ON ACTING: Feeling on Demand

Tim A writes again:

"I was wondering how do you approach a scene when you're obligated to do or feel something? For example, an actor approaches a scene in a movie where he is breaking up with his fiancee, and in the scene, he eventually breaks down crying. How do you deal with the obligation to cry? There are some actors that crying comes easy to them, but not that's not always true with some."

My answer:

Remember, Tim, to begin with: no one wants to cry, only actors. But good actors can be made to cry by the other characters or events in a scene; that is, on demand, precisely when the script requires them to cry.

The key to developing this sensitivity factor to crying or any other emotion is to erase the human impediments to emotional response that the actor is victim of; often learned over a life time of survival; to de-callous-ize ourselves, as it were. Re-sensitizing oneself to fulfill the demands of and actor's life can be done, but it requires work.

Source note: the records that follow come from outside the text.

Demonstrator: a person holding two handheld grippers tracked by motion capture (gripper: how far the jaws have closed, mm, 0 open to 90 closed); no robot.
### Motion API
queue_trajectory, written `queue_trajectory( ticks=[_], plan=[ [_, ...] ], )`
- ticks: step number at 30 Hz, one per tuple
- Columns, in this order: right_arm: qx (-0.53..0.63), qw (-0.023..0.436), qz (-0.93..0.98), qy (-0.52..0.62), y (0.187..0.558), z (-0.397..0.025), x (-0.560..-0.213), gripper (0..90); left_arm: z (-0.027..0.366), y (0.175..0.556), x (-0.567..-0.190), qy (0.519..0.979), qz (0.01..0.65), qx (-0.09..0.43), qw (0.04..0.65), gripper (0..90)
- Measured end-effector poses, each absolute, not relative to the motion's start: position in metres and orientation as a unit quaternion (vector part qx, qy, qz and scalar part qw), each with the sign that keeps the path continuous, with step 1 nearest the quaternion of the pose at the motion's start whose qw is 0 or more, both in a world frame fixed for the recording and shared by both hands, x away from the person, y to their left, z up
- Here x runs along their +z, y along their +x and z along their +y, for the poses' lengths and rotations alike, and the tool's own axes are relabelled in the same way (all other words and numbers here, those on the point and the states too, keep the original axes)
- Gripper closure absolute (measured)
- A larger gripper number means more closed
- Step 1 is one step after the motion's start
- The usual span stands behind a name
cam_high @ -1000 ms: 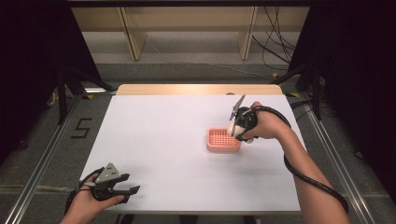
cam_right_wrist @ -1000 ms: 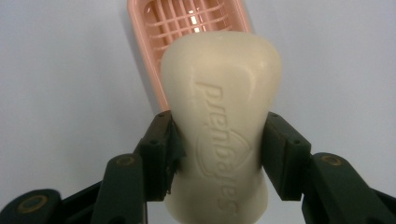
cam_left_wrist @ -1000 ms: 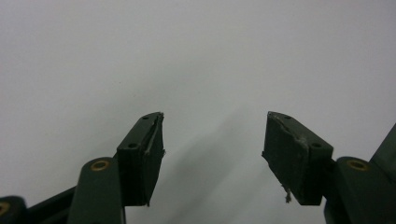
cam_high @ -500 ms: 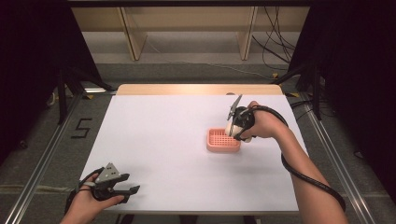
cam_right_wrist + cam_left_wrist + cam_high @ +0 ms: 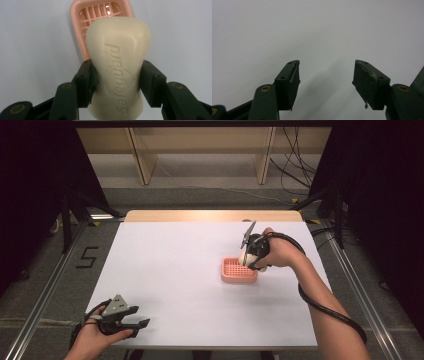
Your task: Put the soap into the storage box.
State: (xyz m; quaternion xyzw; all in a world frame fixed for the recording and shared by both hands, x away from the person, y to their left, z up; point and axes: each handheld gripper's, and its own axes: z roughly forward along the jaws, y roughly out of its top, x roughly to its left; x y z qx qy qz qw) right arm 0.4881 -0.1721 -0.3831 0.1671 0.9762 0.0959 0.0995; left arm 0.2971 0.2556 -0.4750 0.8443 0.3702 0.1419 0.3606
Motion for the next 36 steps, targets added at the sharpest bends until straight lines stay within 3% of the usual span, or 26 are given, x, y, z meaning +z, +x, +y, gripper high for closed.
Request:
queue_trajectory(
  ticks=[36],
  plan=[
    [0.09,0.106,0.98,0.14,0.494,-0.154,-0.387,50.6,0.256,0.297,-0.474,0.842,0.371,0.141,0.364,37.4]
  ],
)
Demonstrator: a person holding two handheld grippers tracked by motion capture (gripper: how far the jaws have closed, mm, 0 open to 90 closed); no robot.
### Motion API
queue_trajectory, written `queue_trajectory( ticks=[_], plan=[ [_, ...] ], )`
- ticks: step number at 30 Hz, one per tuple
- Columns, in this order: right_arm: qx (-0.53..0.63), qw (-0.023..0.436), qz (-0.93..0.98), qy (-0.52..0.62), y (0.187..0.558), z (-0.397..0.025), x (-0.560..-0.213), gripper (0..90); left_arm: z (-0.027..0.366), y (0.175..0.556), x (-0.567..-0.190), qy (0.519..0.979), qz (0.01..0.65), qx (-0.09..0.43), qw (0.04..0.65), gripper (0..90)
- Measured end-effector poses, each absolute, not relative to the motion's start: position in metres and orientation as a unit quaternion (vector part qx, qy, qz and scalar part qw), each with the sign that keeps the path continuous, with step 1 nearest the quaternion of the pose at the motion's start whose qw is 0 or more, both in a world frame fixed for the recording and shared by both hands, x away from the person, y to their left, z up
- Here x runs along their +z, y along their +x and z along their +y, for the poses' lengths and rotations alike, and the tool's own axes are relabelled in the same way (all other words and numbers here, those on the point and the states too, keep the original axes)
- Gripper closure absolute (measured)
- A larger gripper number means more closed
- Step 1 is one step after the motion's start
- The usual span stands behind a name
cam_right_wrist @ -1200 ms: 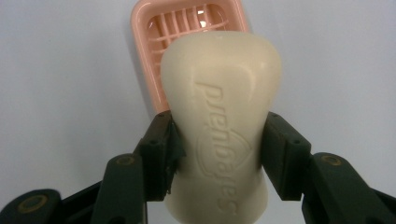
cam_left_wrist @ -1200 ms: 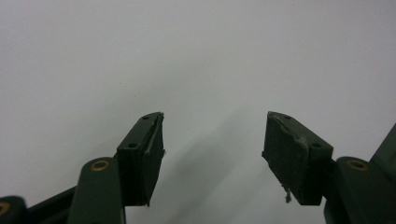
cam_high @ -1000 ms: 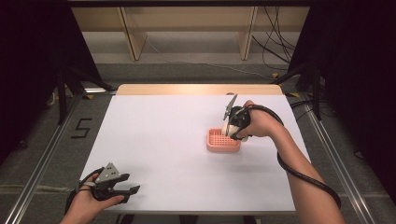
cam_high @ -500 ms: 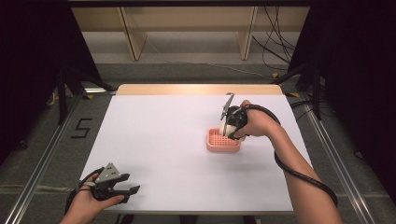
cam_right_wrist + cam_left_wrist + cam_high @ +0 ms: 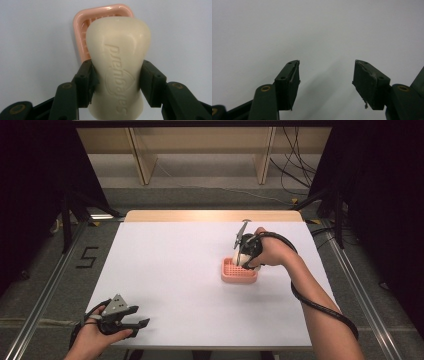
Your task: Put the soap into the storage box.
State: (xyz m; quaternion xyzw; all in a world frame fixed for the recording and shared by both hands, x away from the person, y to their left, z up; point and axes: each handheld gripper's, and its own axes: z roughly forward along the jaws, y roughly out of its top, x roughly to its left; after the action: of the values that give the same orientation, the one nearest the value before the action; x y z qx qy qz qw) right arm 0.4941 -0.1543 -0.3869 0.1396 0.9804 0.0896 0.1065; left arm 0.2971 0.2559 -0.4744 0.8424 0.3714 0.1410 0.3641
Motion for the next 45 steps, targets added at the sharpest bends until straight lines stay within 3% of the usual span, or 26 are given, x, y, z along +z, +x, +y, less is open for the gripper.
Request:
queue_trajectory(
  ticks=[45],
  plan=[
    [0.085,0.099,0.986,0.105,0.502,-0.142,-0.404,50.6,0.256,0.296,-0.475,0.838,0.378,0.133,0.37,37.4]
  ],
)
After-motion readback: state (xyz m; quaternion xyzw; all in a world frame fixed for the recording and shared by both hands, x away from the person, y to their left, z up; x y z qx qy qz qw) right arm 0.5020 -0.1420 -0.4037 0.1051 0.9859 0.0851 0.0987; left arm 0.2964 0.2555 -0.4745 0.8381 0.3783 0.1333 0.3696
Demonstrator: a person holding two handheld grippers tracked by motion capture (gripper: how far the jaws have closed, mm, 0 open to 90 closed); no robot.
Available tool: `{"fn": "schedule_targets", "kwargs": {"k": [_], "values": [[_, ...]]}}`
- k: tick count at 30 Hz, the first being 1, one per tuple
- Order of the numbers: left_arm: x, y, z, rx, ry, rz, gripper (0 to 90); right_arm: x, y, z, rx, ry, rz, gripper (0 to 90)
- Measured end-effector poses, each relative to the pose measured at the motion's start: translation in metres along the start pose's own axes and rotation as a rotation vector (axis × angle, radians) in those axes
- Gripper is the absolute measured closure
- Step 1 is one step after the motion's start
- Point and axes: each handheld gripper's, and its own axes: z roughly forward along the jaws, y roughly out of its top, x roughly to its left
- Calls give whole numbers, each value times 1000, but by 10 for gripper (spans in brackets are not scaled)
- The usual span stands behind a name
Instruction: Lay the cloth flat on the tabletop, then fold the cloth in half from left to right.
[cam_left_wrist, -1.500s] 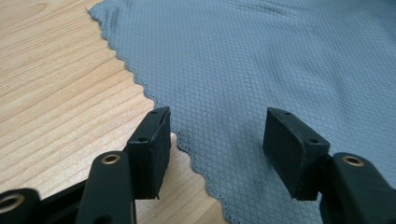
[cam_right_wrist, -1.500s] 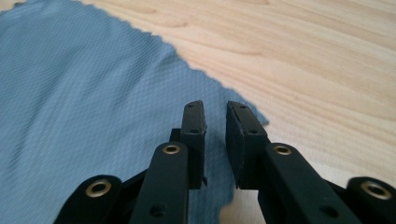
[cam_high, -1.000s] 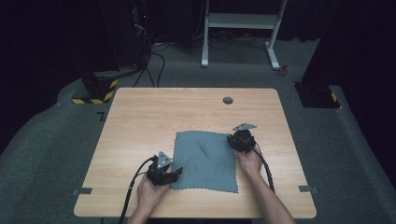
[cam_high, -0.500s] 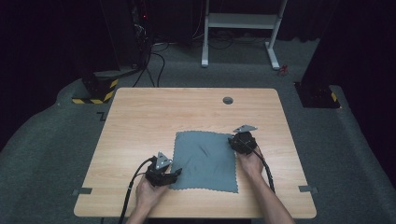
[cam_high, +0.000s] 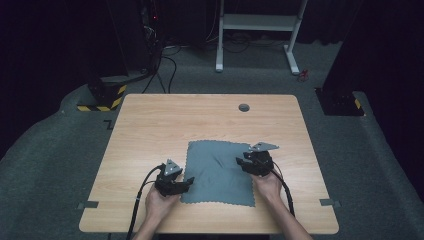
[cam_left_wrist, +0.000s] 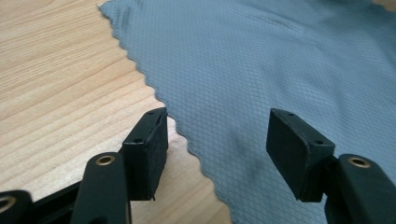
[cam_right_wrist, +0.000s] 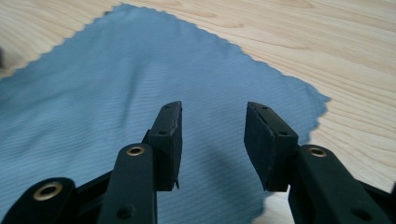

There are, in fact, tried and true actor's exercises that can enable an actor to strip away the desensitized and calloused covering of emotions; to mention a few: 'emotional recall', 'sense memory', 'substitution', etc., so that the actor can, on demand, be made to feel the intense emotions required at precise moments by a script. (As introductions and supplemental reading when practicing the exercises ad techniques, I recommend the written works of Stanislavski, Strasberg, and a host of followers of their insights and techniques.)